### [TO DO]
The data below needs to be returned exactly, line for line.
[PROVIDED DATA — start]
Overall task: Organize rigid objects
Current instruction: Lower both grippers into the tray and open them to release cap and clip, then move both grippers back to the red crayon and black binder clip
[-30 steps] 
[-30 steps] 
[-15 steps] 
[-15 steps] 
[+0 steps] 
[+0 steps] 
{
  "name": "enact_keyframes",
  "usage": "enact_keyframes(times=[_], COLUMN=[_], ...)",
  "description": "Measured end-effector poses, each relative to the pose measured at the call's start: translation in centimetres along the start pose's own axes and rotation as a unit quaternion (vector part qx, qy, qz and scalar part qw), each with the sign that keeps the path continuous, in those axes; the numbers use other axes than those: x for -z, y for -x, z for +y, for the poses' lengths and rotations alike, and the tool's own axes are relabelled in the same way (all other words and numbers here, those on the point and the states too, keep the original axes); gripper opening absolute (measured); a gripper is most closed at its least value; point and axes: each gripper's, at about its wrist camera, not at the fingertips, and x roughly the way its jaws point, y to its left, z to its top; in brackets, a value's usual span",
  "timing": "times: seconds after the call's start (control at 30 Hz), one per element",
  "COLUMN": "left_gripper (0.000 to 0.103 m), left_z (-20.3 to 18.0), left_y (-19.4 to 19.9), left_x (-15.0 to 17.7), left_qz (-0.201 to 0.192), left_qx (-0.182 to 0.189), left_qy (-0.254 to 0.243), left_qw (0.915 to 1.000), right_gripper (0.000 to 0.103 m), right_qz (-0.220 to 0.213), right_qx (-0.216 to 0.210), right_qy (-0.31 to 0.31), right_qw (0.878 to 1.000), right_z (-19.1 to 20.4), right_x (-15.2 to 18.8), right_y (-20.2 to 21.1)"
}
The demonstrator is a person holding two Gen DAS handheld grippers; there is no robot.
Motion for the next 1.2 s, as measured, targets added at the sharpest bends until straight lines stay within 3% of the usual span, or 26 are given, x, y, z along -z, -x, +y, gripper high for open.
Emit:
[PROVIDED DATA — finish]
### [OUTPUT]
Overall task: Organize rigid objects
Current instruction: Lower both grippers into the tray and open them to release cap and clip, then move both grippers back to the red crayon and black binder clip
[-30 steps] 
[-30 steps] 
[-15 steps] 
[-15 steps] 
[+0 steps] 
[+0 steps] 
{
  "name": "enact_keyframes",
  "usage": "enact_keyframes(times=[_], COLUMN=[_], ...)",
  "description": "Measured end-effector poses, each relative to the pose measured at the call's start: translation in centimetres along the start pose's own axes and rotation as a unit quaternion (vector part qx, qy, qz and scalar part qw), each with the sign that keeps the path continuous, in those axes; the numbers use other axes than those: x for -z, y for -x, z for +y, for the poses' lengths and rotations alike, and the tool's own axes are relabelled in the same way (all other words and numbers here, those on the point and the states too, keep the original axes); gripper opening absolute (measured); a gripper is most closed at its least value; point and axes: each gripper's, at about its wrist camera, not at the fingertips, and x roughly the way its jaws point, y to its left, z to its top; in brackets, a value's usual span",
  "timing": "times: seconds after the call's start (control at 30 Hz), one per element",
  "COLUMN": "left_gripper (0.000 to 0.103 m), left_z (-20.3 to 18.0), left_y (-19.4 to 19.9), left_x (-15.0 to 17.7), left_qz (-0.201 to 0.192), left_qx (-0.182 to 0.189), left_qy (-0.254 to 0.243), left_qw (0.915 to 1.000), right_gripper (0.000 to 0.103 m), right_qz (-0.220 to 0.213), right_qx (-0.216 to 0.210), right_qy (-0.31 to 0.31), right_qw (0.878 to 1.000), right_z (-19.1 to 20.4), right_x (-15.2 to 18.8), right_y (-20.2 to 21.1)"
}
The demonstrator is a person holding two Gen DAS handheld grippers; there is no robot.
Motion for the next 1.2 s, as measured, targets added at the sharpest bends until straight lines stay within 3% of the usual span, or 26 are given, x, y, z along -z, -x, +y, gripper high for open.
Emit:

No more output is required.